São Cristóvão, só lenda e
superstições
José Maria Vasconcelos
Cronista,
josemaria001@hotmail
Som agudo dos rojões e foguetes ecoava
nos céus da Zona Leste de Teresina, no final daquela tarde. Carros, motos,
fiéis a pé, imagem de São Cristóvão entronizada na carroceria de caminhonete da
Polícia Rodoviária Federal. Padres e comandante rodoviário respondiam às
perguntas de repórteres. E tome rojões, foguetório, hinos religiosos e vivas ao
padroeiro do bairro e dos caminhoneiros. Só faltava uma paradinha para
reflexão, digamos, menos sentimental.
Fervor sem análise crítica da razão resvala
para a paixão. Só pura manifestação emocional, sem consciência crítica,
facilmente se resvala para acreditar no lendário, no supersticioso e
ideológico. Devoções e culto a personagens nunca existidos, lendários ou
produtos da ficção, seduzem a imaginação das mentes ingênuas. É o caso de de
São Cristóvão.
O Papa João XXIII, aos 77 anos, assumiu a Igreja de 1958 a 1963, e provocou
uma revolução de modernidade, graças ao espírito simples e alegre, quebrando
várias tradições, sair do Vaticano para visitar abrigos e países. Rejeitar o
tradicional andor, que servia de traslado do Papa, carregado por policiais
suíços meio à multidão. Também acabou com a missa em latim ou com o celebrante
de costas para o público. Instituiu o Concílio Vaticano II e o movimento de
aproximação com “irmãos separados”. Promoveu mudanças no calendário católico,
retirando santos consagrados pela fé popular, mas sem provas históricas de sua
existência. Saíram Jorge, Cristóvão, Sebastião, o culto às chagas de Francisco
de Assis etc. Continuam cultuados, porque dividendos falam alto.

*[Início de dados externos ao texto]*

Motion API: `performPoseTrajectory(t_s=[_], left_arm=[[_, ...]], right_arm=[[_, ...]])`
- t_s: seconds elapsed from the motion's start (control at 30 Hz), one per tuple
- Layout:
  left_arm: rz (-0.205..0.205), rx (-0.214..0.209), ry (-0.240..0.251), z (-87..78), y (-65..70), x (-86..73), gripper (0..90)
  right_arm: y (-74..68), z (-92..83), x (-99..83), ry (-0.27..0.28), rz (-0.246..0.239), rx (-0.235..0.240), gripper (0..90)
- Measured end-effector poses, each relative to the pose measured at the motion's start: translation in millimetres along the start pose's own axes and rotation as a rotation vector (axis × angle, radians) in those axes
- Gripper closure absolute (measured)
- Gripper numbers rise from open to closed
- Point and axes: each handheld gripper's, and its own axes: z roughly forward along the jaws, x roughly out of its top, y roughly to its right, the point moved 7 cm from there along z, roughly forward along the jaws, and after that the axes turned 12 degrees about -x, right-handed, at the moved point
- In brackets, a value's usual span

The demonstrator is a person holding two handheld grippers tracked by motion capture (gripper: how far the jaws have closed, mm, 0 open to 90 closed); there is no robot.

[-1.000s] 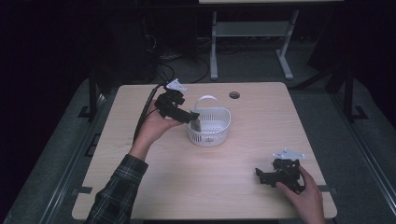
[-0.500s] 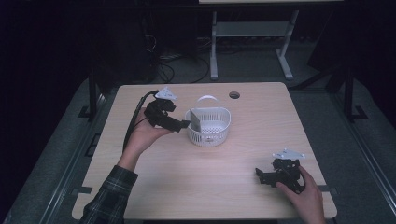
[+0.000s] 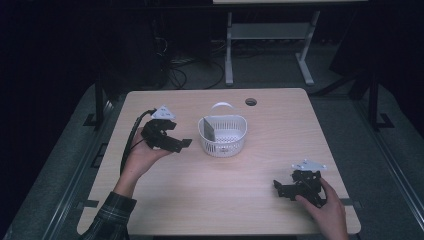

A lenda de São Cristóvão lembra velhas
historinhas infantis: senhor alto e forte residia às margens de um rio.
Generoso, e por causa da altura, costumava carregar, na corcunda, quem atravessasse
o rio. Um dia, uma criança lhe pediu carona. Depois da travessia, ela lhe
agradeceu e se identificou: era menino Jesus. Daí CRISTÓVÃO, do grego, “aquele
que conduz o Cristo”.
Lendas e crendices inebriam a
imaginação humana, quando acredita que são verdadeiras. A Igreja Católica
estabelece algumas regras para aceitar a Santa Tradição, aquelas fontes
históricas, fora da Bíblia, mas fundamentadas e testemunhadas pelas primeiras
comunidades cristãs. Evangélicos, em geral, só aceitam fontes bíblicas, mesmo
assim, eliminam alguns livros – segundo eles - não passam de lendas e duvidosa
inspiração divina.
Se vigários estimulam e preservam a
chamada “fé popular”, com festejos, que atraem mais multidões e foguetório do
que os louvores ao Rei dos reis, Jesus Cristo, alguma coisa precisa ser
revista, conforme os planos do Papa João XXIII.
A Igreja continua lenta na
evolução, como travessia de um rio a pé. “É preciso bater o pó da História”,
segundo o querido e popular João XXIII. Papa Francisco ergue a bandeira com
grande aceitação popular, que cobra mudanças, porque lendas, superstições e
tibieza não alimentam a fé inteligente, corajosa e entusiasmada. Torrente de
difícil travessia exige pé no chão, sem fantasias.